▸ **Activity**
Your answer must hold only the lines below from the line containing "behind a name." through the line containing "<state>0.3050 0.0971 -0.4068", each reproduced exactly.

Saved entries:

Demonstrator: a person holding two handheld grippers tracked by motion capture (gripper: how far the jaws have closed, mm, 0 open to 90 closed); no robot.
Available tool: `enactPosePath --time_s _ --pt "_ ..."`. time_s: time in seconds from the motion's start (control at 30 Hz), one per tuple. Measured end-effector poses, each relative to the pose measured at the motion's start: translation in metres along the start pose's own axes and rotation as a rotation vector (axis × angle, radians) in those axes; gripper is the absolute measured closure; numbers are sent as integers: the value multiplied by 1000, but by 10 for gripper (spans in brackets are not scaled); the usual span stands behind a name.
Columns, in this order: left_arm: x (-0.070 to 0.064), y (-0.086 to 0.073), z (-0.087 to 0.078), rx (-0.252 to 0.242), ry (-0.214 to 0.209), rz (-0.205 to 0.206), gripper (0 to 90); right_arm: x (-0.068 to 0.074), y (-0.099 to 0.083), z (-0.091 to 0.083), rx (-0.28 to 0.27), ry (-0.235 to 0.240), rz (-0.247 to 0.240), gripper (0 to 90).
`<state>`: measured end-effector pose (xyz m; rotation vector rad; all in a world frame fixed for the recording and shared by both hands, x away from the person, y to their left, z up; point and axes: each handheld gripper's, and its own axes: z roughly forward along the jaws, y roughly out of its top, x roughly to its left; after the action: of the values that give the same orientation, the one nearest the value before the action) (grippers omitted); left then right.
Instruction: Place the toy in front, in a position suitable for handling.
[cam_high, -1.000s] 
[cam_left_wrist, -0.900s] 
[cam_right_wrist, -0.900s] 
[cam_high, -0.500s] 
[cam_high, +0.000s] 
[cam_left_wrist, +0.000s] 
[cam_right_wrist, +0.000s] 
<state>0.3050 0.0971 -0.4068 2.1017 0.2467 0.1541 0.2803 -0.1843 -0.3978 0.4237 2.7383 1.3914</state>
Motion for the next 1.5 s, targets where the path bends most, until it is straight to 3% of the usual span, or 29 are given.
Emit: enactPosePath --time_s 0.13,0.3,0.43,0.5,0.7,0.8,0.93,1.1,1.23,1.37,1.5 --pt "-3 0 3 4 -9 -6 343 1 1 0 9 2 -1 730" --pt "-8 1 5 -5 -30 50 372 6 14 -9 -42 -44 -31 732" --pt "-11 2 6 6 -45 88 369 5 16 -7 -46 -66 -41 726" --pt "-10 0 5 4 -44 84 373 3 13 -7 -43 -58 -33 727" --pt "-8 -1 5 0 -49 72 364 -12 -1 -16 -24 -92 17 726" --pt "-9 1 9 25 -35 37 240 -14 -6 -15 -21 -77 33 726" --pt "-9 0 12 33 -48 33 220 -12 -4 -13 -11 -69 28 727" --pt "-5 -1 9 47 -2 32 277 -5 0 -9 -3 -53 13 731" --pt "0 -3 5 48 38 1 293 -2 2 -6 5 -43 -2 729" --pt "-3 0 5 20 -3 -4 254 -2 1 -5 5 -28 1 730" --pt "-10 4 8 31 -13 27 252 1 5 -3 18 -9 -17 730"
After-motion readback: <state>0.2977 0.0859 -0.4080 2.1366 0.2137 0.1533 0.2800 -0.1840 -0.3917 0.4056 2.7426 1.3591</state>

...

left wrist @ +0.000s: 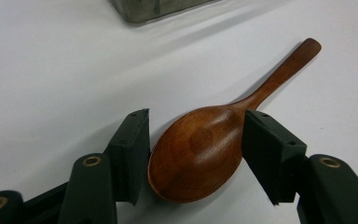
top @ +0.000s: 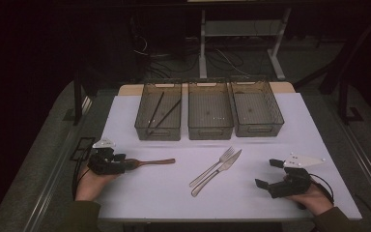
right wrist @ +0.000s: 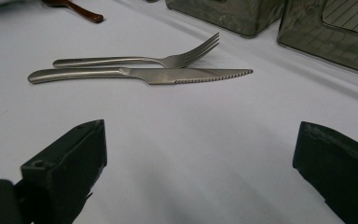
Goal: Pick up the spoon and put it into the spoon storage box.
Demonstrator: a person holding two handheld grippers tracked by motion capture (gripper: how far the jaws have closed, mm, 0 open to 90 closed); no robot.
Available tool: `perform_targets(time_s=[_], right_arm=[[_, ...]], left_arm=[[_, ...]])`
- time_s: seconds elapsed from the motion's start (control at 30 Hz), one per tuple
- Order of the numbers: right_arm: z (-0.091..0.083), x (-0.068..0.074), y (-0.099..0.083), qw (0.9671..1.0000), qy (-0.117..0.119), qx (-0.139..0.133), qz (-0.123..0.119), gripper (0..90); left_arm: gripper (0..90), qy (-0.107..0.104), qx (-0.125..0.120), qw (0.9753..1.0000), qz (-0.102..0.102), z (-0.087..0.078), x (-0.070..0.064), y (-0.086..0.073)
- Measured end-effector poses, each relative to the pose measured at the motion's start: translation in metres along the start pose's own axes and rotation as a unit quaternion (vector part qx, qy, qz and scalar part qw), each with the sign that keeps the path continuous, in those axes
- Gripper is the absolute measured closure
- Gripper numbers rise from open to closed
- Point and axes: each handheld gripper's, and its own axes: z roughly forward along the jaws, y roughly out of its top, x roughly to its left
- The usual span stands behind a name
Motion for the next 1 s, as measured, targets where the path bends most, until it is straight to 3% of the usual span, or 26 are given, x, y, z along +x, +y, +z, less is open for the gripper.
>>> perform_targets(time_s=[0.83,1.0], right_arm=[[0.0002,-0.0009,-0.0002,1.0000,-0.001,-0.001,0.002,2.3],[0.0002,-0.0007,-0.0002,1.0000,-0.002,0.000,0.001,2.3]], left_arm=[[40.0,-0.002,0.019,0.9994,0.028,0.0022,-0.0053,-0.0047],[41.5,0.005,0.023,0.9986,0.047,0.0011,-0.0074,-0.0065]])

▸ **Answer to the problem**
Available tool: `enactPosePath --time_s _ --pt "_ ..."`. time_s: time in seconds from the motion's start (control at 30 Hz), one per tuple. Measured end-effector poses, each relative to the pose measured at the motion's start: translation in metres along the start pose's own axes and rotation as a rotation vector (axis × angle, radians) in those axes; gripper is the absolute measured closure; numbers are sent as integers: the value multiplied by 1000, but by 10 for gripper (spans in brackets are not scaled); the usual span stands behind a name.
Columns, in this order: left_arm: x (-0.070 to 0.064), y (-0.086 to 0.073), z (-0.087 to 0.078), rx (-0.252 to 0.242), ry (-0.214 to 0.209), rz (-0.205 to 0.206), gripper (0 to 90); right_arm: x (-0.068 to 0.074), y (-0.099 to 0.083), z (-0.091 to 0.083), rx (-0.28 to 0.27), ry (-0.235 to 0.240), rz (-0.247 to 0.240), gripper (0 to 90).
`<state>`: measured end-effector pose (xyz m; rotation vector rad; all in a world frame fixed for the recording and shared by both hands, x away from the person, y to their left, z up; point and axes: each handheld gripper's, and its own axes: z roughly forward along the jaws, y roughly out of its top, x roughly to its left; after the action: of the values that give the same orientation, the one nearest the value before the action) (grippers omitted); left then right.
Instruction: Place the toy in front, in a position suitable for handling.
[cam_high, -1.000s] 
[cam_left_wrist, -0.900s] 
[cam_right_wrist, -0.900s] 
[cam_high, -0.500s] 
[cam_high, +0.000s] 
[cam_left_wrist, +0.000s] 
[cam_right_wrist, +0.000s] 
<state>0.3050 0.0971 -0.4068 2.1017 0.2467 0.1541 0.2803 -0.1843 -0.3978 0.4237 2.7383 1.3914</state>

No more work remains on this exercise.